To the extent it can be said that the Met Council took enforcement action by joining in the motion for an injunction (which prevented prepayment for a period of time until we reversed the district court's grant of the injunction), we nevertheless conclude that Forest Park II is not entitled to prevailing party status against the Met Council. As noted earlier, the Met Council's joinder made no difference in the district court's analysis. The tenants would have prevailed initially regardless of the joinder, and the Met Council took no other enforcement action against Forest Park II that the declaratory judgment could have altered. The complaint does not state any action taken by the Met Council that violated Forest Park II's right to prepay its federal mortgage. Thus, while Forest Park II succeeded in removing the injunction that the Met Council had technically joined, Forest Park II's victory in removing the injunction in reality accomplished no alteration in its legal relationship with the Met Council. See Buckhannon Bd. Care Home, Inc. v. W. Va. Dep't of Health and Human Res., 532 U.S. 598, 605, 121 S.Ct. 1835, 149 L.Ed.2d 855 (2001) (stating that the Court's precedents "counsel against holding that the term `prevailing party' authorizes an award of attorney's fees without a corresponding alteration in the legal relationship of the parties") (emphasis in original). Thus, even if the declaratory judgment on the preemption claim can be considered a partial victory on the § 1983 claim, absent an alteration in the legal relationship of the parties, no attorney's fees are warranted.

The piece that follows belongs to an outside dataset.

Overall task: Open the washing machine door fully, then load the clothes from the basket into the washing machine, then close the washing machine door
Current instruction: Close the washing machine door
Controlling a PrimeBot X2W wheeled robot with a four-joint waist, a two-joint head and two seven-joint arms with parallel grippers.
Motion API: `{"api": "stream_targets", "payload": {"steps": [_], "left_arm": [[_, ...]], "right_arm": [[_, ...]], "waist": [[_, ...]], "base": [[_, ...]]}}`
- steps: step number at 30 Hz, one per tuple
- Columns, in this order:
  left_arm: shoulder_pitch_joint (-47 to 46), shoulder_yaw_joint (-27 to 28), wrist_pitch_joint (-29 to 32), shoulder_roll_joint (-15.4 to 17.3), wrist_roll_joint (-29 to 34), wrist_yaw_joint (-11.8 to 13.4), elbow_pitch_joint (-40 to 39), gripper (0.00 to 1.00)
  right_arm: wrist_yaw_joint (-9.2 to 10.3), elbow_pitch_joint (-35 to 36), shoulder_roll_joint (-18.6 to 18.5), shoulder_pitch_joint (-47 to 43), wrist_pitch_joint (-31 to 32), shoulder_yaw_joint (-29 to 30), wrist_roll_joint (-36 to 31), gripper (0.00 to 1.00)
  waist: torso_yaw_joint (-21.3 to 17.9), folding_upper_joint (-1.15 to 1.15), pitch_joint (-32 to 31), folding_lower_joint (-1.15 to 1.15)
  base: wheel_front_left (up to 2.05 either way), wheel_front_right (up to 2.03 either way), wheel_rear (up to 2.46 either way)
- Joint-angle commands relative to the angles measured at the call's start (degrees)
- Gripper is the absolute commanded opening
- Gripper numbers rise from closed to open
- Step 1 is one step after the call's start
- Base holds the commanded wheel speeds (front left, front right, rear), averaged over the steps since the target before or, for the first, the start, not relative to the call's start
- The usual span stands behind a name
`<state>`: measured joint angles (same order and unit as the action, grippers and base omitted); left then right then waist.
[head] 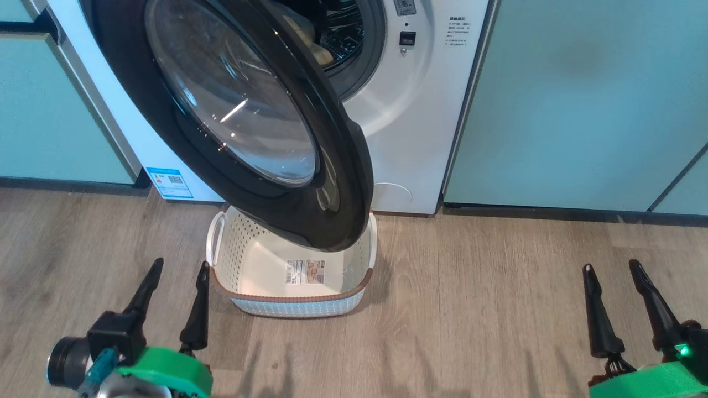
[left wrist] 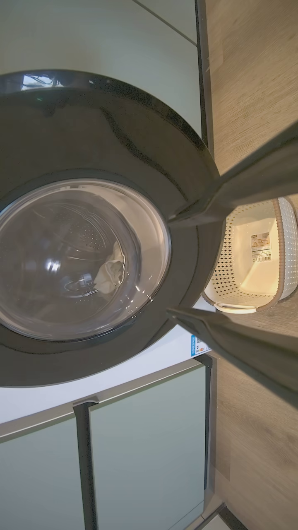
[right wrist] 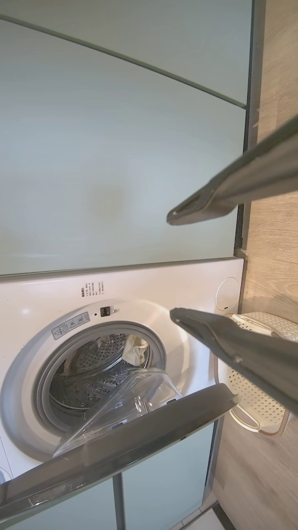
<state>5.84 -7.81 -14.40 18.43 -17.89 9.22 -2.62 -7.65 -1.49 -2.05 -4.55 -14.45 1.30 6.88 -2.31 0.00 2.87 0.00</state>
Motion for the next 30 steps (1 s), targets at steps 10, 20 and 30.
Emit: {"api": "stream_targets", "payload": {"steps": [10, 20, 30], "left_arm": [[-2.61, 2.44, -0.60, -0.43, 0.90, -1.09, -0.73, 1.00], [-2.73, 2.58, -0.60, -1.35, 1.10, -2.01, -0.64, 1.00], [-3.25, 2.73, -0.60, -1.85, 1.82, -2.74, -0.88, 1.00]], "right_arm": [[0.16, 1.53, -0.83, 1.89, -0.55, -1.50, -0.19, 1.00], [0.16, 1.04, -0.83, 1.90, -0.55, -1.31, 0.68, 0.00], [0.16, -0.18, -0.83, 2.04, -0.55, -1.79, 1.59, 0.00]], "waist": [[-0.24, 0.00, 0.14, 0.00], [-0.11, 0.00, 0.29, 0.00], [0.34, 0.00, 0.87, 0.00]], "base": [[0.00, 0.00, 0.00], [0.00, 0.00, 0.00], [0.00, 0.00, 0.00]]}}
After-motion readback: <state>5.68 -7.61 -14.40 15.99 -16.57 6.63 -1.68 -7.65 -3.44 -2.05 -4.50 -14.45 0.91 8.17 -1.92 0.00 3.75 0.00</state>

Finally, we find no abuse of discretion in the district court's denial of a permanent injunction to restrain the defendants from further interference with Forest Park II's right to prepay the federal mortgage. See Heartland Acad. Cmty. Church v. Waddle, 335 F.3d 684, 689-90 (8th Cir. 2003) (reviewing the ultimate decision to grant or deny a permanent injunction for an abuse of discretion, while reviewing factual findings for clear error and legal conclusions de novo). By the time the district court addressed this request for an injunction, Forest Park II had already prepaid its Section 236 mortgage. Consequently, no controversy remained between Forest Park II and the defendants concerning Forest Park II's ability to prepay its federal mortgage; prepayment was complete. The district court properly denied Forest Park II's request for injunctive relief as moot. See U.S. Parole Comm'n v. Geraghty, 445 U.S. 388, 396, 100 S.Ct. 1202, 63 L.Ed.2d 479 (1980) (noting mootness occurs "when the issues presented are no longer live or the parties lack a legally cognizable interest in the outcome") (internal quotations omitted).
Accordingly, we affirm the judgment of the district court.